A fluoride-responsive genetic circuit enables in vivo biofluorination in engineered Pseudomonas putida.

机构信息

The Novo Nordisk Foundation Center for Biosustainability, Technical University of Denmark, 2800 Kgs, Lyngby, Denmark.

School of Chemistry, University of St. Andrews, KY16 9ST St, Andrews, UK.

出版信息

Nat Commun. 2020 Oct 7;11(1):5045. doi: 10.1038/s41467-020-18813-x.

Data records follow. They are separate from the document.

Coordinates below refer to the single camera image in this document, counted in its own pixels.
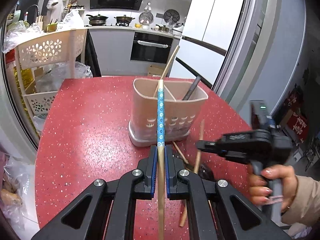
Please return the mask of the beige jacket sleeve forearm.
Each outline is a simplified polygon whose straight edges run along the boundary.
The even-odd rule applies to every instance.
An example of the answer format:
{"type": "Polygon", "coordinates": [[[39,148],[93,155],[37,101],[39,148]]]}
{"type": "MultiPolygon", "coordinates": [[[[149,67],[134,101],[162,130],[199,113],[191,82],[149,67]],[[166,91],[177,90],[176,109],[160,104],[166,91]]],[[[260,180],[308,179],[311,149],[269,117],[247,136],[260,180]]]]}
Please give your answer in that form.
{"type": "Polygon", "coordinates": [[[319,220],[319,181],[304,176],[297,176],[297,181],[296,196],[281,221],[284,224],[314,226],[319,220]]]}

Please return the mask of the person's right hand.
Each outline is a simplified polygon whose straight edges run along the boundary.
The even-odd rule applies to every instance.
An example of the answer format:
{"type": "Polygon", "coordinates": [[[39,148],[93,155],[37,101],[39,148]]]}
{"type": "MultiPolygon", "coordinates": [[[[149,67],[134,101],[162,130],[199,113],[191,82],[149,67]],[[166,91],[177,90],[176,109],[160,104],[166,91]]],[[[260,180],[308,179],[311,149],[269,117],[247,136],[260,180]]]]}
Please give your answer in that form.
{"type": "Polygon", "coordinates": [[[298,180],[295,175],[295,169],[292,166],[273,165],[262,170],[261,175],[253,173],[252,165],[248,167],[248,183],[250,200],[253,204],[261,206],[267,203],[272,190],[267,187],[265,179],[280,179],[283,185],[283,202],[281,211],[285,212],[293,203],[298,187],[298,180]]]}

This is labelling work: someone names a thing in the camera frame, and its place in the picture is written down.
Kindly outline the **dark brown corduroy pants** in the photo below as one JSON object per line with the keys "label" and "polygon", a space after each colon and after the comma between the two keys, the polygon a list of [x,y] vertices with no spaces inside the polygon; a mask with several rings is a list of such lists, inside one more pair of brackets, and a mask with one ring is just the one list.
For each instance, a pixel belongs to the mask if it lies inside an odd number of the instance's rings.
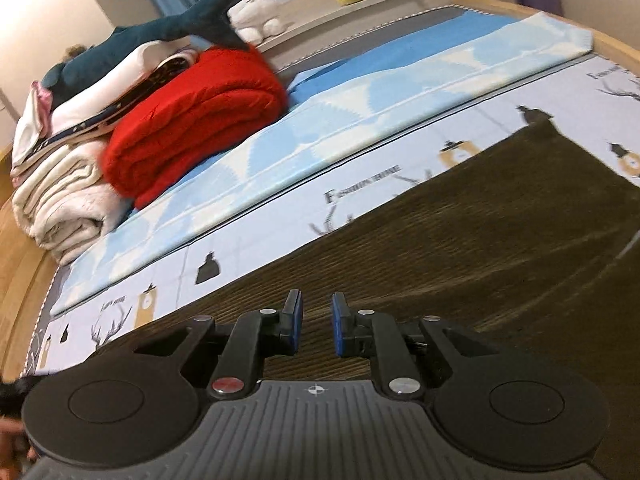
{"label": "dark brown corduroy pants", "polygon": [[330,303],[405,321],[436,314],[529,347],[602,387],[638,375],[639,191],[561,136],[521,129],[291,255],[108,344],[113,354],[193,315],[232,322],[304,297],[299,352],[270,379],[363,378],[334,351]]}

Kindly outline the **deer print bed sheet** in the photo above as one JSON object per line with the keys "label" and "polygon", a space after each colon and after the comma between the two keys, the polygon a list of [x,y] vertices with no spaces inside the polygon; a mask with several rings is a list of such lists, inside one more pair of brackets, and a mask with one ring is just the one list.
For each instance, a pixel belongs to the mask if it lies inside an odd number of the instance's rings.
{"label": "deer print bed sheet", "polygon": [[639,179],[639,76],[587,54],[508,84],[351,154],[262,200],[60,315],[58,271],[24,369],[72,366],[104,344],[294,252],[535,120],[630,182]]}

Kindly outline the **blue shark plush toy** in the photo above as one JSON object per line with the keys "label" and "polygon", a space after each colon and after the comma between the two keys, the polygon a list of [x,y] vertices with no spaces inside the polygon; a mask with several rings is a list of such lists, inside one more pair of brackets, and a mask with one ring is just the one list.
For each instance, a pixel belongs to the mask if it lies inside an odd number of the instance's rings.
{"label": "blue shark plush toy", "polygon": [[50,68],[41,84],[51,92],[52,106],[58,107],[95,84],[137,47],[151,41],[171,42],[195,36],[215,46],[244,49],[246,43],[228,18],[228,11],[238,2],[240,0],[198,0],[180,14],[117,27],[107,40]]}

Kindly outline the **white folded clothes stack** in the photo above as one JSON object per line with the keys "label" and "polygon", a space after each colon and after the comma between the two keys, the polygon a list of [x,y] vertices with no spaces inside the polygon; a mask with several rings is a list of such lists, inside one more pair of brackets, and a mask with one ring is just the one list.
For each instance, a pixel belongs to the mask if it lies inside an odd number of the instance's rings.
{"label": "white folded clothes stack", "polygon": [[65,144],[104,136],[131,107],[198,60],[186,38],[147,42],[95,84],[58,107],[53,93],[34,82],[17,122],[11,179],[21,185],[42,160]]}

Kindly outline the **red folded blanket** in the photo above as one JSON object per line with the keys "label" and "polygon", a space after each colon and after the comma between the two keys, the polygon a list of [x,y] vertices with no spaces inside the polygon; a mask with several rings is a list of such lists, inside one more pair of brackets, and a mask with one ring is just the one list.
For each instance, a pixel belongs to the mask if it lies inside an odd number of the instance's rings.
{"label": "red folded blanket", "polygon": [[142,209],[287,108],[285,86],[256,48],[212,47],[116,125],[100,160],[103,177]]}

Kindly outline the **light blue patterned blanket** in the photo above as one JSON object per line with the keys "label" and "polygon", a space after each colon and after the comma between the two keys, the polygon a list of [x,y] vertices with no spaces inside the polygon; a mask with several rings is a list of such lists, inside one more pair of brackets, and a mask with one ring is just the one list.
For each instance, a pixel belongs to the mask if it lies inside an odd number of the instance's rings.
{"label": "light blue patterned blanket", "polygon": [[70,267],[51,313],[70,310],[334,162],[592,48],[590,30],[538,12],[407,66],[323,90],[97,242]]}

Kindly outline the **white plush toy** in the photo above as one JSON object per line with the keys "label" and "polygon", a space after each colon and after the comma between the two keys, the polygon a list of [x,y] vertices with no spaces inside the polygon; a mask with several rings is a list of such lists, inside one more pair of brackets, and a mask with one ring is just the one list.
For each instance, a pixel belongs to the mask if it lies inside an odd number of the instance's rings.
{"label": "white plush toy", "polygon": [[238,36],[253,46],[286,31],[277,0],[241,0],[227,15]]}

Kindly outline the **cream folded blanket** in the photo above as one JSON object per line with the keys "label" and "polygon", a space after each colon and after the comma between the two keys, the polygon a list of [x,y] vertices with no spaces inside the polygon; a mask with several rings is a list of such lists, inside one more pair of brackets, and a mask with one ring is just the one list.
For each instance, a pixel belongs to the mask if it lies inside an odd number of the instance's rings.
{"label": "cream folded blanket", "polygon": [[22,181],[12,197],[16,224],[61,266],[112,232],[131,202],[105,180],[107,142],[64,145]]}

DOI:10.1038/s41467-020-18813-x
PMID:33028813
原文链接:https://pmc.ncbi.nlm.nih.gov/articles/PMC7541441/
Abstract

Fluorine is a key element in the synthesis of molecules broadly used in medicine, agriculture and materials. Addition of fluorine to organic structures represents a unique strategy for tuning molecular properties, yet this atom is rarely found in Nature and approaches to integrate fluorometabolites into the biochemistry of living cells are scarce. In this work, synthetic gene circuits for organofluorine biosynthesis are implemented in the platform bacterium Pseudomonas putida. By harnessing fluoride-responsive riboswitches and the orthogonal T7 RNA polymerase, biochemical reactions needed for in vivo biofluorination are wired to the presence of fluoride (i.e. circumventing the need of feeding expensive additives). Biosynthesis of fluoronucleotides and fluorosugars in engineered P. putida is demonstrated with mineral fluoride both as only fluorine source (i.e. substrate of the pathway) and as inducer of the synthetic circuit. This approach expands the chemical landscape of cell factories by providing alternative biosynthetic strategies towards fluorinated building-blocks.

摘要

氟是在医学、农业和材料领域广泛应用的分子合成中的关键元素。在有机结构中添加氟是一种调节分子性质的独特策略,但自然界中很少存在这种原子,而且将氟代谢物整合到活细胞的生物化学中的方法也很少。在这项工作中,用于有机氟生物合成的合成基因电路在平台细菌恶臭假单胞菌中实现。通过利用氟响应性核糖体开关和正交 T7 RNA 聚合酶,将体内生物氟化所需的生化反应连接到氟化物的存在上(即避免了需要喂食昂贵的添加剂)。通过以矿物氟化物作为唯一的氟源(即途径的底物)和合成电路的诱导物,在工程化的恶臭假单胞菌中展示了氟核苷酸和氟糖的生物合成。这种方法通过提供替代的生物合成策略来合成含氟构建块,扩展了细胞工厂的化学景观。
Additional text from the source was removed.